Though the family lawyers were in Edinburgh, there was a highly respectable firm of solicitors in Calcutta who had connections with them, and whom her father used from time to time for local matters. As instructed, they had been discreet and assiduous in their inquiries about Trader. And so far at least, the results were promising.
“His bank references are sound. Odstocks gave him a glowing report,” her father told her. “Everything he told me about his circumstances turns out to be true. That’s what really matters.”
“So do you like him better now, Father?”
“You’re the one that’s got to like him,” he replied. But there was a trace of humor in his voice that told her that he was not totally opposed to the match.
And did she like him? Her father had indicated that Trader might visit once a week; and he’d done so, usually with Charlie.
They were happy afternoons. Trader was handsome. And now with his black eye patch he had a piratical look that was quite exciting. He was charming. Her father did his best to be civil. The cheerful presence of Charlie always made things easier, of course; but even when he wasn’t there, Trader made himself not only agreeable but interesting.
Once they talked about Canton and the dangers of the siege.
“The dangers were exaggerated, I’d say,” Trader said, “mainly to get support from Parliament. If you mean, ‘Could the Chinese have killed us all?’ the answer would be yes. Their numbers are huge. But the fact that we’re all alive shows they didn’t want to. The danger was from the crowd getting out of control. That could have been the end of us, certainly.”

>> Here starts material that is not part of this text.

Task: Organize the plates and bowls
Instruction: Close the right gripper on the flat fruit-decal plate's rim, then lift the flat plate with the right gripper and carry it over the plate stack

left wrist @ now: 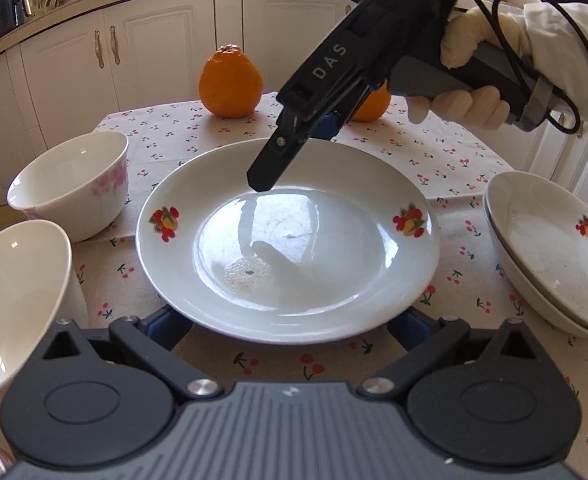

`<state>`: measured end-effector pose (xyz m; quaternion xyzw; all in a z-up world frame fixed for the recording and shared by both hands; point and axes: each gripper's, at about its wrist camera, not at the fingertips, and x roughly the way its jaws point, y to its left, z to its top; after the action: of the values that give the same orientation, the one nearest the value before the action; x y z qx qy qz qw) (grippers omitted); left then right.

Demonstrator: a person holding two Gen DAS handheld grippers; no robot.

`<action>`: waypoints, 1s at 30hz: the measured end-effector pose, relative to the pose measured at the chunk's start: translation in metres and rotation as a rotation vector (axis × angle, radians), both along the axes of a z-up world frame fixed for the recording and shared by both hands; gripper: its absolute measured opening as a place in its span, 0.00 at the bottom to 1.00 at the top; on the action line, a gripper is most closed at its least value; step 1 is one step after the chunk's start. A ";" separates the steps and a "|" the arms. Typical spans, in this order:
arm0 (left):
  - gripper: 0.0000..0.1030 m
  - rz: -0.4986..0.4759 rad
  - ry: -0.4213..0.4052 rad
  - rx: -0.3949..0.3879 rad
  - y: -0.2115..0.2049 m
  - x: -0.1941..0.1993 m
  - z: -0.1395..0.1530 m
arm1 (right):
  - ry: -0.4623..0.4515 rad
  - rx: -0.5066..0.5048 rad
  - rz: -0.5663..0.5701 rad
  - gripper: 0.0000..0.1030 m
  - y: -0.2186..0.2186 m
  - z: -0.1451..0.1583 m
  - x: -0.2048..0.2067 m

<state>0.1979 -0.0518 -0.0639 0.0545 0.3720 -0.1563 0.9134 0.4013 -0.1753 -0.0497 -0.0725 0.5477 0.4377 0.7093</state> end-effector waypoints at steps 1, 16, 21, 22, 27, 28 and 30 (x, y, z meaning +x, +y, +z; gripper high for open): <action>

On that occasion, after tea, her father had taken Trader into the library for a private talk about the military situation. And Agnes was pleased that after Trader had departed, her father had remarked: “Well, he’s no fool. I’ll say that for him.”
One day, having tea with Agnes and her mother, he talked about Macao and the pattern of life there. “It’s a pretty place and the climate is kind. But it’s small. No big clubs and racecourse like Calcutta. One needs to realize that,” he had said. And Agnes knew that he was gently warning her not to expect too much.
“I quite understand,” said Mrs. Lomond firmly. “Is the English community pleasant?”
“Yes
, they are,” Trader replied. “There’s quite a mix: British, American, Portuguese, all sorts of people, really. The social life isn’t grand, but it’s very agreeable.” And he proceeded to tell some stories—nothing scandalous, but amusing—about the goings-on there.
“I know someone who lives at Macao,” Mrs. Lomond remarked suddenly. “Mrs. Barford. I write to her sometimes.” She watched him as she said it.
“Mrs. Barford?” His face broke into a smile, and he answered her easily. “I know her well. She was very kind to me when I first arrived. Please send her my greetings when you write.” He looked her straight in the eye. “She can tell you all about me, the good and the bad.”
“Will you write to her?” Agnes asked her mother after Trader left.
“I already did,” her mother replied with a smile. “Months ago, when Trader first returned.”
“Why?”
“One of the duties of a wife and mother is to discover everything she can about the people her family may encounter. You’ll do it yourself, if you’re wise.”
“Did she write back? What did she tell you?”
“That Trader had a reputation for being handsome, charming, a bit moody, but clever. He also had a mistress on Macao. Half Portuguese, half Chinese, something like that. Rather beautiful, apparently.”
“Oh. How should I feel about that?”
“If you’ve any sense, you should be glad,” her mother replied. “I should think your Mr. Trader is an accomplished lover—just as your dear father was when I married him, I’m happy to say.”
“You never told me things like that before.”
“I’m telling you now.”
“Is the woman still there?”
“Sensible question. No, she left the island and is not expected to return.”
In these private conversations with her mother, only one thing concerned Agnes a little. “I wish he were better born. After all, I am a Lomond. And your family’s old as the hills. I’d be marrying beneath me.”